What you will do: In the material below, identify each line bearing the word "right". Reproduce those lines.

#### Data section ####

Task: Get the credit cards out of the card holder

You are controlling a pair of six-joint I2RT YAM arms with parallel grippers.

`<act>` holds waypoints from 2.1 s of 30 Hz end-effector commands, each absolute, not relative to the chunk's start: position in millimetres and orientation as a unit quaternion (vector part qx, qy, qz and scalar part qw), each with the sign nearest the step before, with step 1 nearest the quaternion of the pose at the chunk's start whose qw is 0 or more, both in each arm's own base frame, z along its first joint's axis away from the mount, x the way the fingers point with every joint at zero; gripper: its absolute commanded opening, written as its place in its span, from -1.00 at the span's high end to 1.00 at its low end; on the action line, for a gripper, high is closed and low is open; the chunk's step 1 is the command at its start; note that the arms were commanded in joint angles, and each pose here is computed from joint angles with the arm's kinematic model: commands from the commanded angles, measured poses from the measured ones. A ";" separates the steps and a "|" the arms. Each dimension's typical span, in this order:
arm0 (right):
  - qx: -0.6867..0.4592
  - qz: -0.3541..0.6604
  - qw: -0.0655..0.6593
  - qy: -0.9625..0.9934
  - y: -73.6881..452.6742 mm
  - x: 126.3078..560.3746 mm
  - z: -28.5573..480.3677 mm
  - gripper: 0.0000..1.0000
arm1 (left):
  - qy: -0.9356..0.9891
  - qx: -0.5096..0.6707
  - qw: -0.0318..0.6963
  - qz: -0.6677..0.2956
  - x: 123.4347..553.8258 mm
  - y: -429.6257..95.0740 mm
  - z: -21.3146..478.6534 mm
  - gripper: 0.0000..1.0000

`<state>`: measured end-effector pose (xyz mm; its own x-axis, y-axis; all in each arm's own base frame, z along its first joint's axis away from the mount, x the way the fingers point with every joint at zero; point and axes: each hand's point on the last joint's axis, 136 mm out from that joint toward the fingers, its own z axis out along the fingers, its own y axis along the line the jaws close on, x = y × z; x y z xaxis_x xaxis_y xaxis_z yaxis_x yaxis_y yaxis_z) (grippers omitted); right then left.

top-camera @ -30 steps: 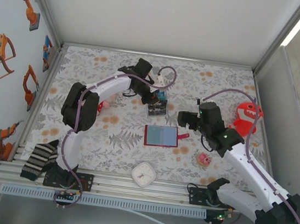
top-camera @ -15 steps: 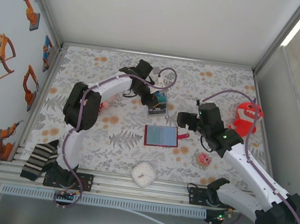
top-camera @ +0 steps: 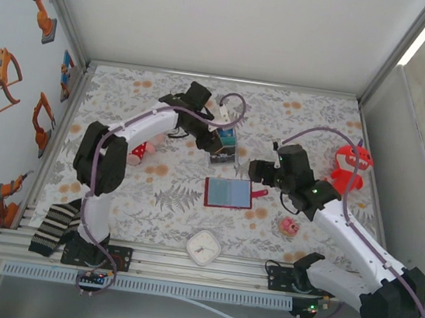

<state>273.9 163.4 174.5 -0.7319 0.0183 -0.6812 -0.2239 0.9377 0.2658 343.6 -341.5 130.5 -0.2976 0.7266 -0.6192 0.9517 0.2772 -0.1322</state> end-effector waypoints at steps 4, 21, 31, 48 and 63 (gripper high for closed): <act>-0.050 0.184 0.331 0.924 177.3 261.6 159.0 -0.52 | 0.780 0.476 0.329 -0.239 328.3 -317.1 180.4 0.09; -0.179 0.120 0.247 0.945 264.6 231.4 113.4 0.01 | 0.852 0.179 0.455 -0.188 296.9 -208.5 195.0 -0.75; -0.220 0.108 0.197 0.949 294.6 225.9 81.9 0.15 | 0.870 0.071 0.464 -0.150 288.0 -163.7 180.9 -0.94; -0.240 0.068 0.150 0.957 301.9 229.9 45.0 0.16 | 0.880 0.071 0.448 -0.143 294.2 -166.9 168.6 -0.94; -0.241 0.065 0.132 0.959 301.7 224.9 30.0 -0.15 | 0.890 0.067 0.429 -0.136 297.1 -169.3 161.0 -0.94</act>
<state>225.3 296.6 30.0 -0.8503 -0.4396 -0.2893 -0.4743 0.8783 0.0594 292.7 -167.8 147.6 -0.6327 0.0341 -0.7737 0.2481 0.9553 -0.1608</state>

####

Answer to this exercise:
arm0 (right):
`<state>`: measured end-effector pose (xyz mm; its own x-axis, y-axis; all in each arm's own base frame, z along its first joint's axis away from the mount, x the way the fingers point with every joint at zero; point and axes: each hand's point on the last joint's axis, 136 mm out from that joint toward the fingers, its own z axis out along the fingers, its own y axis along the line the jaws close on, x = y × z; x y z xaxis_x xaxis_y xaxis_z yaxis_x yaxis_y yaxis_z) (grippers omitted); right then left.

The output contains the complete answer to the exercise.